# Assigned task:
Check every line below for the string "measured", and copy the lines that contain it.
··· Supplied information
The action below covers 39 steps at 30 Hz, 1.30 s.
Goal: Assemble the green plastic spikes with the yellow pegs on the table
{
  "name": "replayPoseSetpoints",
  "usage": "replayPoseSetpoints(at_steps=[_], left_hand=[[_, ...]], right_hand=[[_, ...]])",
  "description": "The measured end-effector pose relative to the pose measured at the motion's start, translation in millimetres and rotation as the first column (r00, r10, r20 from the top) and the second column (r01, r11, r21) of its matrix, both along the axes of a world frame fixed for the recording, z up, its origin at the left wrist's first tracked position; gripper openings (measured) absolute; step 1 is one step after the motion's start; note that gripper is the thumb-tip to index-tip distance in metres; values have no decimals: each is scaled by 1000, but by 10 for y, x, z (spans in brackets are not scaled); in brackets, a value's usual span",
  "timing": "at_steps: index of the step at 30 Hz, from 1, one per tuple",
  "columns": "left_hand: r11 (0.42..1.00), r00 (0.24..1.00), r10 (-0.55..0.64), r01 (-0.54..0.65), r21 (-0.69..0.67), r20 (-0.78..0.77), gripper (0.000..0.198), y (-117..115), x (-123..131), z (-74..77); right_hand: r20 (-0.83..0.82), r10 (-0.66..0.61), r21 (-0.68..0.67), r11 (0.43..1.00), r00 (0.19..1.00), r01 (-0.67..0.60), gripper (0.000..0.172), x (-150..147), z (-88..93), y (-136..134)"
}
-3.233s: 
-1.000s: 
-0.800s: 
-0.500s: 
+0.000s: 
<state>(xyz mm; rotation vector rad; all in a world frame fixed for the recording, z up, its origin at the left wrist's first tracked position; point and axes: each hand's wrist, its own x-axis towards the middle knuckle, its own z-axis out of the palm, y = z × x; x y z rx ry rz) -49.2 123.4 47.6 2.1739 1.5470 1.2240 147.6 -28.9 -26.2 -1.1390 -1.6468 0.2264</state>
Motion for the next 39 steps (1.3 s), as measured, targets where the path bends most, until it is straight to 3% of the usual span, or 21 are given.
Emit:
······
# Your solution:
  "description": "The measured end-effector pose relative to the pose measured at the motion's start, translation in millimetres and rotation as the first column (r00, r10, r20 from the top) and the second column (r01, r11, r21) of its matrix, both along the axes of a world frame fixed for the recording, z up, its origin at the left wrist's first tracked position; gripper openings (measured) absolute; step 1 is one step after the motion's start; note that gripper is the thumb-tip to index-tip distance in metres; values have no decimals: each is scaled by 1000, but by 10 for y, x, z (spans in brackets are not scaled); in brackets, a value's usual span",
Motion for the next 39 steps (1.3 s), as measured, targets where the path bends most, until it is straight to 3% of the usual span, or 21 are given.

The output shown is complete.